Task prompt: A single number is the whole answer: the count of lines in the records where "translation" occurs.

____________

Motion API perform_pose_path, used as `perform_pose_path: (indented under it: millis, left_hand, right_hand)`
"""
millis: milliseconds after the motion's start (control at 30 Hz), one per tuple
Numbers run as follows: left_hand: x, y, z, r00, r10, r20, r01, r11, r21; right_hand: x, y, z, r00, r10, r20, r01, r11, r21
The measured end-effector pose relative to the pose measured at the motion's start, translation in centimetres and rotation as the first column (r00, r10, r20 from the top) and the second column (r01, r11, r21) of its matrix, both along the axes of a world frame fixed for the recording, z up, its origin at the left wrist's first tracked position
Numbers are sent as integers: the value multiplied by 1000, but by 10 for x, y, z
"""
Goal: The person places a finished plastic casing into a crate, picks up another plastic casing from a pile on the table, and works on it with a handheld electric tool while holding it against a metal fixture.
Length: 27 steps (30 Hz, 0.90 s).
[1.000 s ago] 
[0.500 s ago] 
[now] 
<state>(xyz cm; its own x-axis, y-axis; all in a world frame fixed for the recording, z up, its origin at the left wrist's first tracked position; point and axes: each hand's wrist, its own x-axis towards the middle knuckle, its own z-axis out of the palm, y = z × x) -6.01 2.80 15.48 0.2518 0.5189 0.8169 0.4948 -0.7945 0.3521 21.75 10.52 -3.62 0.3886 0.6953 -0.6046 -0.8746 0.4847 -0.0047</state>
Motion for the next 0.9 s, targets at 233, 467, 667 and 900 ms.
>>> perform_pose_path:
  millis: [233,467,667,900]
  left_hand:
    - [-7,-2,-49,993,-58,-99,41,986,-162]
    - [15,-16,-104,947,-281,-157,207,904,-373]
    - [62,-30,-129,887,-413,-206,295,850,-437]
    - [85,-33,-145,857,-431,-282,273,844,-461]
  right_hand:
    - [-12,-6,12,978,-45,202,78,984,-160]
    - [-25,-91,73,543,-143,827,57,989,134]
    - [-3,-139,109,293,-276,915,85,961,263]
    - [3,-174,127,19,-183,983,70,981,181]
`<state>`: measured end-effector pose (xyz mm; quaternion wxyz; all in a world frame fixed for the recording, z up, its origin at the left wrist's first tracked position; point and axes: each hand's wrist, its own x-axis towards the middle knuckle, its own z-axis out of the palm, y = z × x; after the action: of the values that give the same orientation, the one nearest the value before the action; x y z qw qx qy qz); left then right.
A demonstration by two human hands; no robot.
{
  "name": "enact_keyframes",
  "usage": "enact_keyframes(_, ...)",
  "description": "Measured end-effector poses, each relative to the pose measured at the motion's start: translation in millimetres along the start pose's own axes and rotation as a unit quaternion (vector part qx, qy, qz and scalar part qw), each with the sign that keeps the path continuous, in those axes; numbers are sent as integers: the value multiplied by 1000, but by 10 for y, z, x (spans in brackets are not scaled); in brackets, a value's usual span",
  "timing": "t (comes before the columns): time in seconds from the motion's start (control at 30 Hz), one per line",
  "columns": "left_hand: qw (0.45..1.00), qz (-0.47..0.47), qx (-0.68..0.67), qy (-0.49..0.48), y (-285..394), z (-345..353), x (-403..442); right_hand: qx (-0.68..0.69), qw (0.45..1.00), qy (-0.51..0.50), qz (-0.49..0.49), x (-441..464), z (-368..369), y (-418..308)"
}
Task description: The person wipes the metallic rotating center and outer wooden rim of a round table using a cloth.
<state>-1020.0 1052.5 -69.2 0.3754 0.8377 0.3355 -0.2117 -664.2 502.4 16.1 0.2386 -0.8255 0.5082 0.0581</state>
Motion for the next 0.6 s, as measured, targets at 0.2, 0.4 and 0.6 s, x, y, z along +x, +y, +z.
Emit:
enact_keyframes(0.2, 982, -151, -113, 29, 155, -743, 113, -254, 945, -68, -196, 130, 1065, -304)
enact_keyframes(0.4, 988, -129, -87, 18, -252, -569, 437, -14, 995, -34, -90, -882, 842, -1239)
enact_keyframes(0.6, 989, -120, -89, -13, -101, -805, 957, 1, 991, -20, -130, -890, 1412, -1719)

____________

Solved exercise: 2